#### Assignment:
Return every line from the one with "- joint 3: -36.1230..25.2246" through the one with "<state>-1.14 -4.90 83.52", inclusive, exactly as it appears below.

>>>

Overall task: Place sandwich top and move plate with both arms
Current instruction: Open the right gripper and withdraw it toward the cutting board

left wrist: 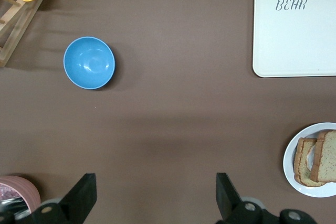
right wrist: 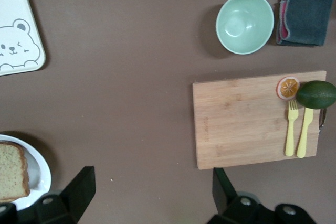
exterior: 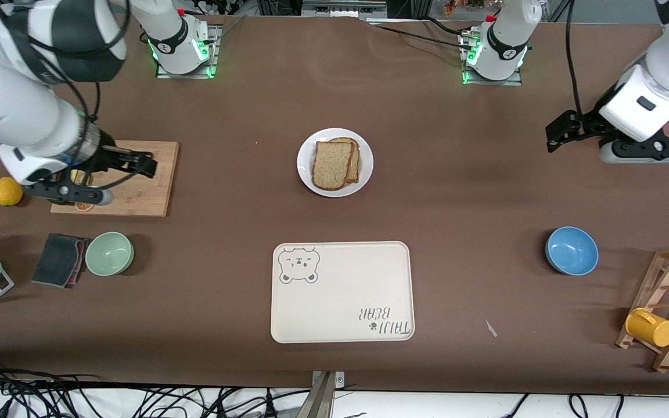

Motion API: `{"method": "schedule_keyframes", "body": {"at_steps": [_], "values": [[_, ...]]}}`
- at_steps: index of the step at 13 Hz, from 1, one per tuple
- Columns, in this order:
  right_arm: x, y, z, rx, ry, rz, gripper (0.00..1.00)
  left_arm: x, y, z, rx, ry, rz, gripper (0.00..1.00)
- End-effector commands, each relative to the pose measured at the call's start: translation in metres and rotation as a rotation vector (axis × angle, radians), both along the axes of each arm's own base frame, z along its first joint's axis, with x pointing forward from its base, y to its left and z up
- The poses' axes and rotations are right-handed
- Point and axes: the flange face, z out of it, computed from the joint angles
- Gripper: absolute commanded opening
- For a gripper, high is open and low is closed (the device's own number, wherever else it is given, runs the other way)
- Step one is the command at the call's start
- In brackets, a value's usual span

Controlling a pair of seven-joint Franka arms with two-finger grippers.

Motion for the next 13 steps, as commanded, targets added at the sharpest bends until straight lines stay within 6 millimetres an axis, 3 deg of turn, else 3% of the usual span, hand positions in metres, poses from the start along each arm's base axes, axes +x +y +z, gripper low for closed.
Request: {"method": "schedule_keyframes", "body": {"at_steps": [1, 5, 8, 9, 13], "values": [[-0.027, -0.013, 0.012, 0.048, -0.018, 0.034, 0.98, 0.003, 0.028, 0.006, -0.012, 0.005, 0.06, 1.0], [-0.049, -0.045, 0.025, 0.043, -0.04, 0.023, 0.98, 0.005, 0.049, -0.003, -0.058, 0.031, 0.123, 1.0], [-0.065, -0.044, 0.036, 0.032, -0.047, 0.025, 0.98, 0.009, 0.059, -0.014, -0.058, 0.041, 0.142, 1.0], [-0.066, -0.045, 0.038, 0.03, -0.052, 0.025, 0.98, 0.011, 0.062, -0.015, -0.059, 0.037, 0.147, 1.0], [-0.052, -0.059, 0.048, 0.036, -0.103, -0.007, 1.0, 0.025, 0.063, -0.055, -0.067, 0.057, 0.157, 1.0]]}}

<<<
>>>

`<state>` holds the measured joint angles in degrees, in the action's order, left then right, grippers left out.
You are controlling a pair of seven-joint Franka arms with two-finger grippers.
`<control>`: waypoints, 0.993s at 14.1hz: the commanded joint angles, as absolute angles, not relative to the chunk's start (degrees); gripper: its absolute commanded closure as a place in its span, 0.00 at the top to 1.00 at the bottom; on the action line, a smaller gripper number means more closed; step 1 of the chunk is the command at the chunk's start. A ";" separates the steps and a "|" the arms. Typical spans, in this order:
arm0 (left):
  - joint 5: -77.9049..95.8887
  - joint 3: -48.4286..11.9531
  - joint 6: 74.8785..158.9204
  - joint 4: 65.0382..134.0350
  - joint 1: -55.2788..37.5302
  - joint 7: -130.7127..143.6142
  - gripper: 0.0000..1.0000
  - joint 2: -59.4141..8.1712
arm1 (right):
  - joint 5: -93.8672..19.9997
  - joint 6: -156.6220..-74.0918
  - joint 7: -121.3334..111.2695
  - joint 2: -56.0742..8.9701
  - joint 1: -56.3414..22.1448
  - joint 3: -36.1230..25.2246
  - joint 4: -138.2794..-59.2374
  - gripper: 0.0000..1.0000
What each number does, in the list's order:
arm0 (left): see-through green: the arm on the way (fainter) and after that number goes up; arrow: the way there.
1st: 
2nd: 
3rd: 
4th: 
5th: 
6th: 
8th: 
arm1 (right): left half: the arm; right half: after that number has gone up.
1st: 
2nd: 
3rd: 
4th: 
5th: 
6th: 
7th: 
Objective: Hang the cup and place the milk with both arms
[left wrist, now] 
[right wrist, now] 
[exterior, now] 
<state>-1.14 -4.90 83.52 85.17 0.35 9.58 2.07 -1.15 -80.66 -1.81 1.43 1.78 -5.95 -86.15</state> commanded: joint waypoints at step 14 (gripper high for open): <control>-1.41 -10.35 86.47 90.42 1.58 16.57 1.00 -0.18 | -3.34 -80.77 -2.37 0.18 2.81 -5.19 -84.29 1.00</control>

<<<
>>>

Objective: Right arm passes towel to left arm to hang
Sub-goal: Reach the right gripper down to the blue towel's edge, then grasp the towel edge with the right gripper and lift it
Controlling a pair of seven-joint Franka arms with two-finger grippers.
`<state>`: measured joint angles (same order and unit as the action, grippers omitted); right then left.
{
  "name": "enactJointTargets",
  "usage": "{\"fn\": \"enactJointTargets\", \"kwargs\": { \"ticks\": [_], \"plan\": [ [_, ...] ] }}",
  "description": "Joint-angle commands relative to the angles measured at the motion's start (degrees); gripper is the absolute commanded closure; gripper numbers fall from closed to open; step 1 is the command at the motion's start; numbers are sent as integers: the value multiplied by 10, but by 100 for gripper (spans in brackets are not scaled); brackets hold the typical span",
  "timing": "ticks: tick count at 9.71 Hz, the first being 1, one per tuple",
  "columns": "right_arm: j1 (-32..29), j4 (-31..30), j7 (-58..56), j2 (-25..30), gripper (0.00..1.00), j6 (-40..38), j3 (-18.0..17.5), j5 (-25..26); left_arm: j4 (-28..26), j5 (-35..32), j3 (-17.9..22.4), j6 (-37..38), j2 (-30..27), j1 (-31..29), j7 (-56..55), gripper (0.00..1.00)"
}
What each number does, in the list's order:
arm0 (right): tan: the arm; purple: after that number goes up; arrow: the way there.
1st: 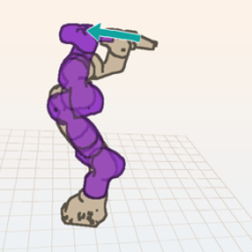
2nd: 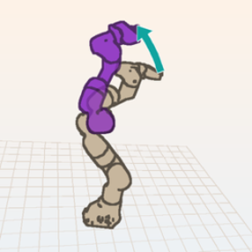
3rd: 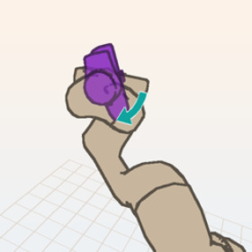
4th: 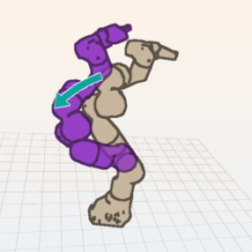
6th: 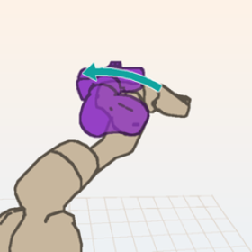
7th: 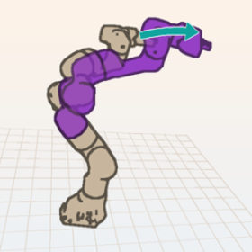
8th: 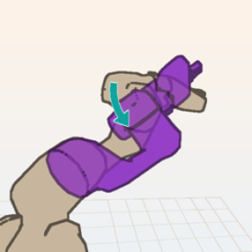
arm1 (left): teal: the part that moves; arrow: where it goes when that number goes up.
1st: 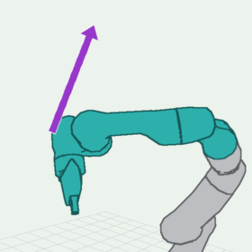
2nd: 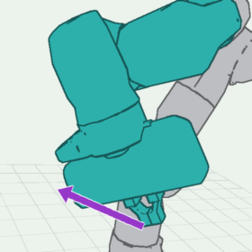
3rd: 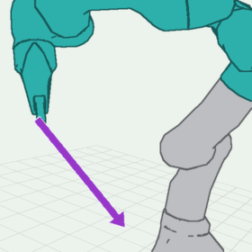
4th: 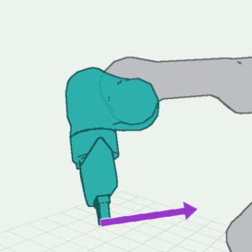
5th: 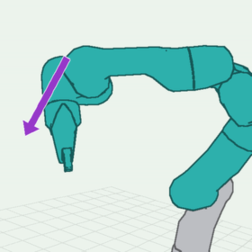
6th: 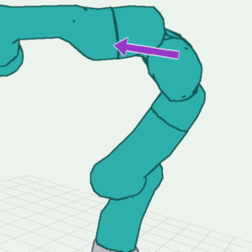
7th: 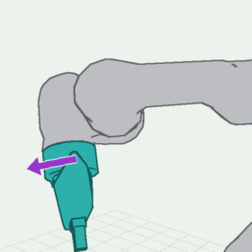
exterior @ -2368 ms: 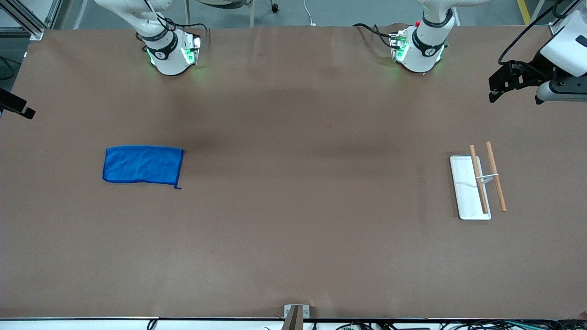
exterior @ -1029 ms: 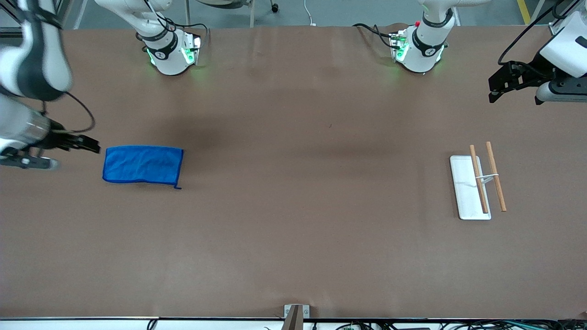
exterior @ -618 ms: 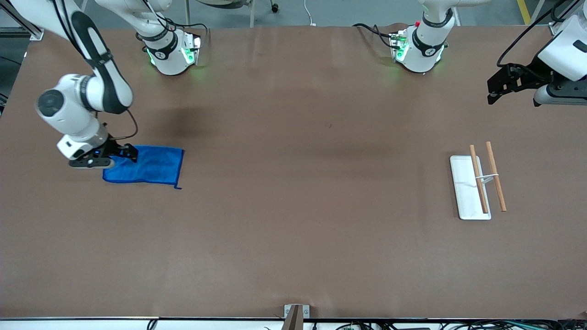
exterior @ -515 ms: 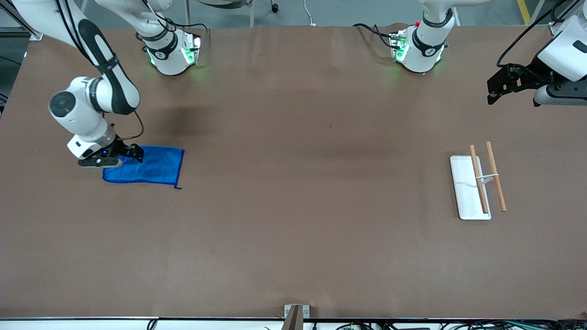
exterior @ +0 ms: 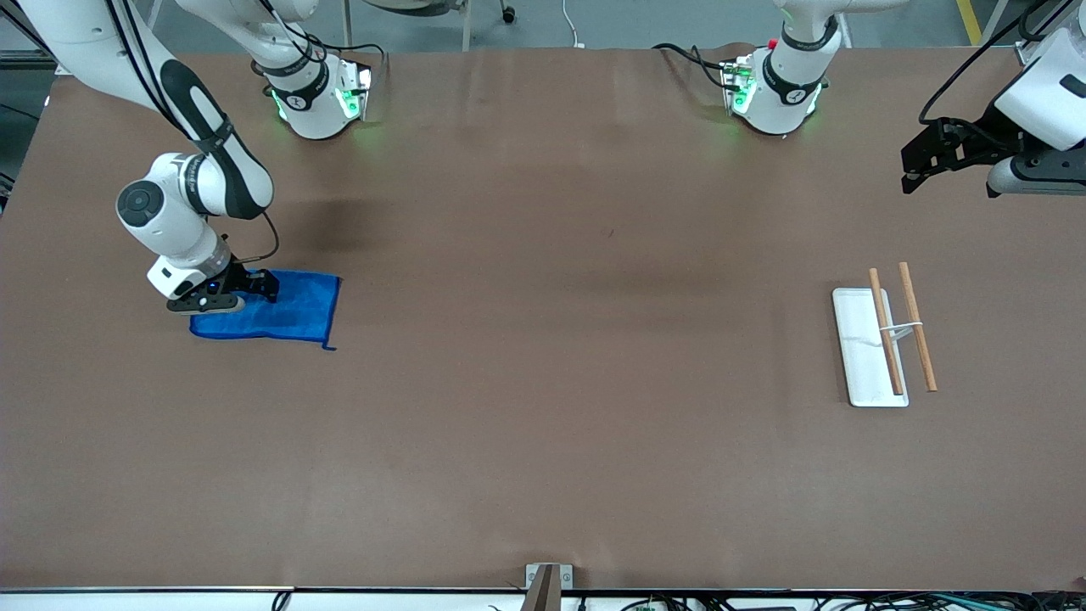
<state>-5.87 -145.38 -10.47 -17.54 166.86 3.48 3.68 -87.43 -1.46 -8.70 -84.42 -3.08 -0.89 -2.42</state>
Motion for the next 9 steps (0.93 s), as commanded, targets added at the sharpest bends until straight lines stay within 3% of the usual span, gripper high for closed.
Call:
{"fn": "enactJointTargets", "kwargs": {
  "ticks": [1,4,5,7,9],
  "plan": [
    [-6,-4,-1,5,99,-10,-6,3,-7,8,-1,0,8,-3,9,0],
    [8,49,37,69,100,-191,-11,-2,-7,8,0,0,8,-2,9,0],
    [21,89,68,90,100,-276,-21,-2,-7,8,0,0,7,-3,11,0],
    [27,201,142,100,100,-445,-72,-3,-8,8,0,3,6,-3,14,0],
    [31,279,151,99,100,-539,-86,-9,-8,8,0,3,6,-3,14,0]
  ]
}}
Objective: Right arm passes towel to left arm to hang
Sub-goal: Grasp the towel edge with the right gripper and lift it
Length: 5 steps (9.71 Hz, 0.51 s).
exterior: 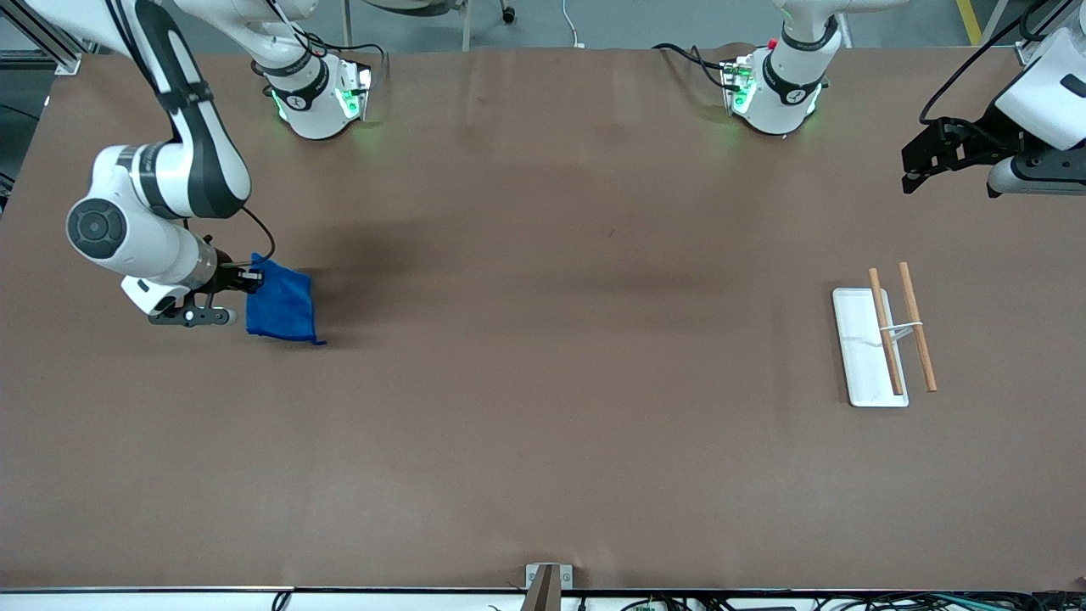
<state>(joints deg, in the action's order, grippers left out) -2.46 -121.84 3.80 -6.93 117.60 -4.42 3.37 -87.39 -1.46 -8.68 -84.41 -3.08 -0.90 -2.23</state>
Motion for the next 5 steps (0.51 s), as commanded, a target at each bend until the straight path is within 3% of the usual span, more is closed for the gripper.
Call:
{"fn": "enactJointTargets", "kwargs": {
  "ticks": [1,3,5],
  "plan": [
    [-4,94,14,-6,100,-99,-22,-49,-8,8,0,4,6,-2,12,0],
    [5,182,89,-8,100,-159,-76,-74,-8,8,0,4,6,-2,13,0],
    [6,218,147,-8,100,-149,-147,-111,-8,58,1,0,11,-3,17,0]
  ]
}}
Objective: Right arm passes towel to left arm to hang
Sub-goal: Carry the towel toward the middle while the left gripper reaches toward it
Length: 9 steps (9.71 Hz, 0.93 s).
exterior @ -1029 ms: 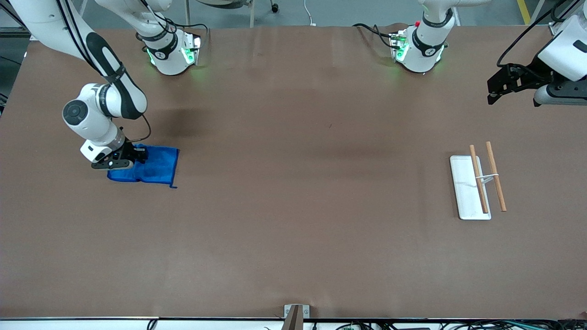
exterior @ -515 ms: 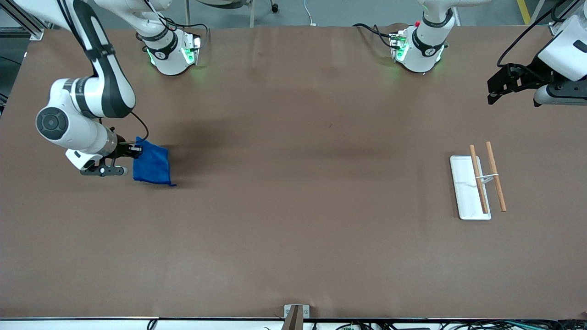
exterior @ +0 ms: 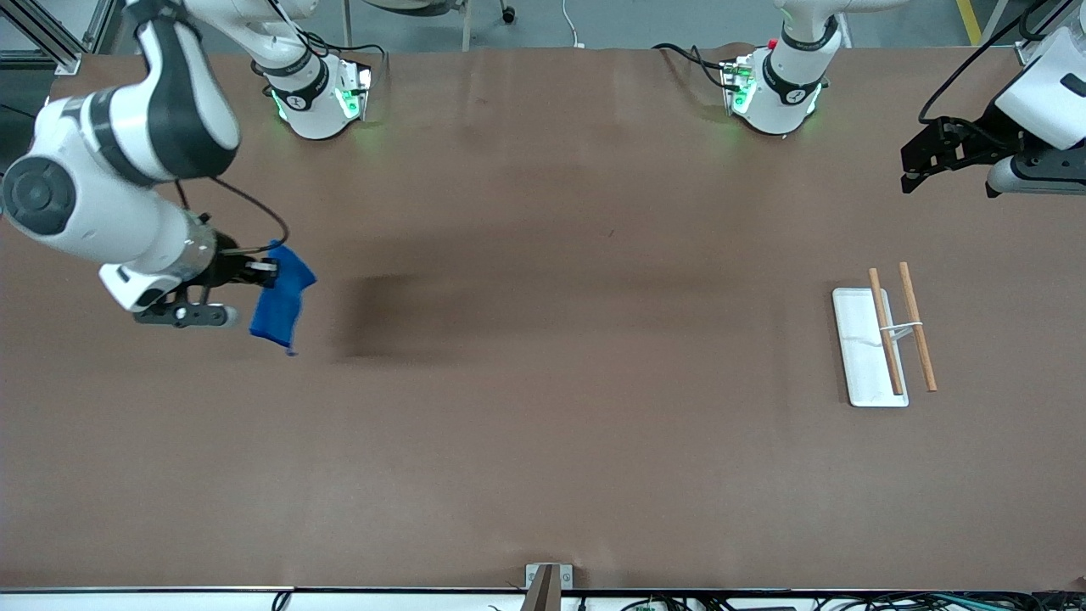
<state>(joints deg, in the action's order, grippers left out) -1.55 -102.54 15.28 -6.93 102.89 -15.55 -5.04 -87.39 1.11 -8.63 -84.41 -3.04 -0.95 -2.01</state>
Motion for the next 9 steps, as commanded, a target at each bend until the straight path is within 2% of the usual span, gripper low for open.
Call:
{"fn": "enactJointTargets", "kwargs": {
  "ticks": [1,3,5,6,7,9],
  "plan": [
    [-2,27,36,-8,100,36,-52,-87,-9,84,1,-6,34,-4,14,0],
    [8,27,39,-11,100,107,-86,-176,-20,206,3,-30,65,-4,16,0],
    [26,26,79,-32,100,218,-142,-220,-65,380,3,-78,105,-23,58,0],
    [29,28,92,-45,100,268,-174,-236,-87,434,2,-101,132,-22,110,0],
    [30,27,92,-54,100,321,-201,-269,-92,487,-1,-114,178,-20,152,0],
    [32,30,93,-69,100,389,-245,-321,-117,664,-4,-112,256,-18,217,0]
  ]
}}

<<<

#### Reply:
  - joint 3: -36.1230..25.2246
  - joint 4: -138.2794..-59.2374
  - gripper: 0.0000..1.0000
What each number does, in the list's order:
arm0 (left): see-through green: the arm on the way (fainter) and after that number goes up; arrow: the way there.
1st: 
2nd: 
3rd: 
4th: 
5th: 
6th: 
8th: 
arm1 (right): left half: the arm; right half: after that number has gone up.
1st: 
2nd: 
3rd: 
4th: 
5th: 
6th: 
7th: 
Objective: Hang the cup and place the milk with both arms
[left wrist, now] 
[right wrist, now] 
[exterior, now] 
<state>-1.14 -4.90 83.52 85.17 0.35 9.58 2.07 -1.15 -80.66 -1.81 1.43 1.78 -5.95 -86.15</state> commanded: joint waypoints at step 14 (gripper high for open): <control>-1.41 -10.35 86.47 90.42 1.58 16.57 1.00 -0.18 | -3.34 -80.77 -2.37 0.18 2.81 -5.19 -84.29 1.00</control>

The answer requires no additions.